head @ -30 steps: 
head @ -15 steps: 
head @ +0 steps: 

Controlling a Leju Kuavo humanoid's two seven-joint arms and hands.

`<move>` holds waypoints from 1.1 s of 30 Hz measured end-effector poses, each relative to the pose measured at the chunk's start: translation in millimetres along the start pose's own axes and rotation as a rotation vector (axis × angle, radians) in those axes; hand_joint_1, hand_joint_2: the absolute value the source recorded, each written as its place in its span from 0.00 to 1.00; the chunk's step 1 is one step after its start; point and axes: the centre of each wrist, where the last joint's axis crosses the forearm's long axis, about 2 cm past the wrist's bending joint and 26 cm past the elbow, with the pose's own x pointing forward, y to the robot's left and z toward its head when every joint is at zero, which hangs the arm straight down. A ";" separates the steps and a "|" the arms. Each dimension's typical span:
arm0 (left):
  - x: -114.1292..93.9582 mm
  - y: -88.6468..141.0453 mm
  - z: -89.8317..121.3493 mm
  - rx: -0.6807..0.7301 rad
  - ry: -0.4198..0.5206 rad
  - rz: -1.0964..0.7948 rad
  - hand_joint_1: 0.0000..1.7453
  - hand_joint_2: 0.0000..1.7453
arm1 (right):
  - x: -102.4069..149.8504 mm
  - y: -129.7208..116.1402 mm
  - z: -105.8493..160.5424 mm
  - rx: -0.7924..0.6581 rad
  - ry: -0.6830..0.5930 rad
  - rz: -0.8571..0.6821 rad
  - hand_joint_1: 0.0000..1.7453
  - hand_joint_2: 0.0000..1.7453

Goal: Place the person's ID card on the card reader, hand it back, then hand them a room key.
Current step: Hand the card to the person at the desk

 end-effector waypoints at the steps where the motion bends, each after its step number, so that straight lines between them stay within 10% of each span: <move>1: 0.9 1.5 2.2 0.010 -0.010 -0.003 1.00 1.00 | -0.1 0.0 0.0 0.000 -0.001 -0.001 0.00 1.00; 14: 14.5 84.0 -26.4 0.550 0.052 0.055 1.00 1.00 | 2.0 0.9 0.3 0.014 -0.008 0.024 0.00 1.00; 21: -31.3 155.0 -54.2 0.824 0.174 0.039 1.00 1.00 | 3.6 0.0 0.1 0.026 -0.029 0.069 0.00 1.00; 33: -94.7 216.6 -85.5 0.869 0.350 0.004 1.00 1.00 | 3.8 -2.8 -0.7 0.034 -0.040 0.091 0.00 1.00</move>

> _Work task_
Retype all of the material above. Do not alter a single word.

> _Response_
head @ -30 steps: 
head @ -15 steps: 
head @ +0 steps: 

Controlling a Leju Kuavo humanoid's two seven-joint arms and hands.

`<move>` holds waypoints from 1.1 s of 30 Hz measured end-effector poses, each relative to the pose measured at the chunk's start: translation in millimetres along the start pose's own axes and rotation as a rotation vector (axis × angle, radians) in those axes; hand_joint_1, hand_joint_2: the absolute value the source recorded, each written as its place in its span from 0.00 to 1.00; the chunk's step 1 is one step after its start; point and axes: the centre of each wrist, where the last joint's axis crosses the forearm's long axis, about 2 cm past the wrist's bending joint and 26 cm past the elbow, with the pose's own x pointing forward, y to the robot's left and z toward its head when every joint is at zero, which hangs the arm straight down. A ";" separates the steps and a "|" the arms. Each dimension's typical span:
arm0 (left):
  - x: -114.1292..93.9582 mm
  - y: -88.6468..141.0453 mm
  - z: -89.8317..121.3493 mm
  - rx: -0.6807..0.7301 rad
  - ry: -0.4198..0.5206 rad
  - rz: -1.0964..0.7948 rad
  - hand_joint_1: 0.0000..1.7453
  - hand_joint_2: 0.0000..1.7453
arm1 (right):
  - x: -102.4069..149.8504 mm
  - y: -129.7208..116.1402 mm
  - z: -105.8493..160.5424 mm
  - rx: -0.7924..0.6581 rad
  - ry: -0.6830..0.5930 rad
  - rz: -0.8571..0.6821 rad
  - hand_joint_1: 0.0000..1.7453
  - hand_joint_2: 0.0000..1.7453

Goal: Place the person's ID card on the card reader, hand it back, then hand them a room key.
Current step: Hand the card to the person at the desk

 end-effector waypoints at the steps where the motion bends, each after its step number, so that straight lines between them stay within 10% of each span: <move>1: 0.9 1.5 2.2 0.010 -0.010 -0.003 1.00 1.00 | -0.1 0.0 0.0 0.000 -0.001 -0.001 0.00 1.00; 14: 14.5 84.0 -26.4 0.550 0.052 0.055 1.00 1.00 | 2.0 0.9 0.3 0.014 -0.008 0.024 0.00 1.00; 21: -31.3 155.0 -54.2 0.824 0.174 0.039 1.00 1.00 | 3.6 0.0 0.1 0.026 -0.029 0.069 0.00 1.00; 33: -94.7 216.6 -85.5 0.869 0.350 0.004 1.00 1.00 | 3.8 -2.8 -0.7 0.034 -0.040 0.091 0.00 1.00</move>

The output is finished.